Wenig nachvollziehbar an der BFH-Entscheidung ist auch:
Der BFH zitiert das EuGH-Urteil v. 1.7.2021 – C-519/21, (Tribunal Económico Administrativo Regional de Galicia) in der Weise, dass Steuerpflichtige, die selbst eine Steuerhinterziehung begangen haben, die Folgen ihres betrügerischen Verhaltens z.B. dadurch zu tragen hätten, dass sie die Vorsteuer auf alle Waren oder Dienstleistungen, die für die Erbringung der eigenen Leistungen herangezogen wurden, auch dann nicht in Abzug bringen können, wenn auf die Umsätze, für die keine Rechnung ausgestellt wurde, nach einer Steuerprüfung rückwirkend MwSt erhoben wird. Dies könnte so verstanden werden, dass einem Umsatzsteuer hinterziehenden Unternehmer der Vorsteuerabzug auf die Eingangsumsätze, die mit einem betrugsbehafteten Ausgangsumsatz des Unternehmers verbunden sind, zu versagen ist. Dies hat der EuGH in der Sache C-519/21 jedoch nicht entschieden. Der EuGH führt aus, dass der Unionsgesetzgeber unabhängig von den Sanktionen, die von den Mitgliedstaaten zur Bekämpfung rechtswidriger und insbesondere betrügerischer Verhaltensweisen festgelegt wurden, selbst dafür gesorgt habe, dass Steuerpflichtige, die die Grundregeln der MwStSystRL, insbesondere im Bereich der Rechnungsstellung, nicht eingehalten haben, die Folgen ihres Verhaltens tragen, indem sie die Mehrwertsteuer auch dann nicht in Abzug bringen können, wenn auf Umsätze, für die keine Rechnung ausgestellt wurde, nach einer Steuerprüfung rückwirkend Mehrwertsteuer erhoben wird.

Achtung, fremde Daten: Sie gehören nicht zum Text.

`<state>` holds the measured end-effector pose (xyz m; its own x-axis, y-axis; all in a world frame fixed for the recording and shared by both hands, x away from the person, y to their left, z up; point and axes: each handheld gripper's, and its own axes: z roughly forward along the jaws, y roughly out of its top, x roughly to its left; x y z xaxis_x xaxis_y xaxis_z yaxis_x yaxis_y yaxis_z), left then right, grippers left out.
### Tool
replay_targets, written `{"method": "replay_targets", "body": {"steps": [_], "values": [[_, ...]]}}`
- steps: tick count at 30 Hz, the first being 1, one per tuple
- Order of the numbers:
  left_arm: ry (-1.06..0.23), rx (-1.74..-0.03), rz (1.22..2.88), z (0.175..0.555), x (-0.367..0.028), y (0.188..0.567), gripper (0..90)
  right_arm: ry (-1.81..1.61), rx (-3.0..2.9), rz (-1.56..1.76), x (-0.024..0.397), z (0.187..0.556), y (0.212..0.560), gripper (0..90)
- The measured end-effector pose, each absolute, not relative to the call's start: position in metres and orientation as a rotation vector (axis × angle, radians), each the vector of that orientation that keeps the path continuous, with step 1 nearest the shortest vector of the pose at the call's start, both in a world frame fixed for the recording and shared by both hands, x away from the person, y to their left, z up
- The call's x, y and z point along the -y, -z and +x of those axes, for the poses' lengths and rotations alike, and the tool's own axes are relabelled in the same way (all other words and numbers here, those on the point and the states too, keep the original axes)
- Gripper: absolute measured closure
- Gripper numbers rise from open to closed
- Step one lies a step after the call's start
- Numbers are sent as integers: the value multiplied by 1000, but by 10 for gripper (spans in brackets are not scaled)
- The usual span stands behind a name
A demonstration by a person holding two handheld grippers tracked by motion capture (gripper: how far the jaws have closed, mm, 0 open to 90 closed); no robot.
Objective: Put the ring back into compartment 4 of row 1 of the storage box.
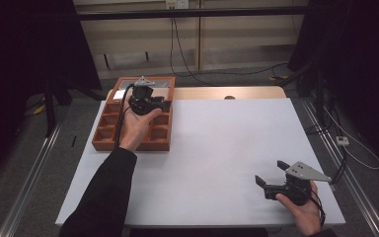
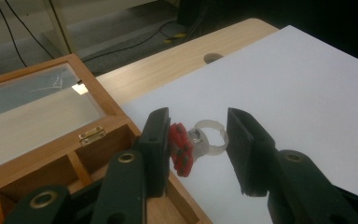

Damit kann nach den Umständen des Ausgangsfalls in der Sache C-519/21 nur gemeint sein, dass für die Leistungsbezieher des Klägers (der für seine Umsätze keine Rechnungen erteilt und die Umsätze auch nicht erklärt hatte), ein Vorsteuerabzug selbst dann ausscheidet, wenn die Finanzverwaltung diese Umsätze nachversteuert. Bisher ist nicht höchstrichterlich entschieden, dass ein Unternehmer den Vorsteuerabzug bei Vorliegen der Voraussetzungen des § 15 UStG nicht geltend machen kann, wenn er die USt auf die auf dem Vorsteuerabzugs basierenden Ausgangsumsätze hinterzieht.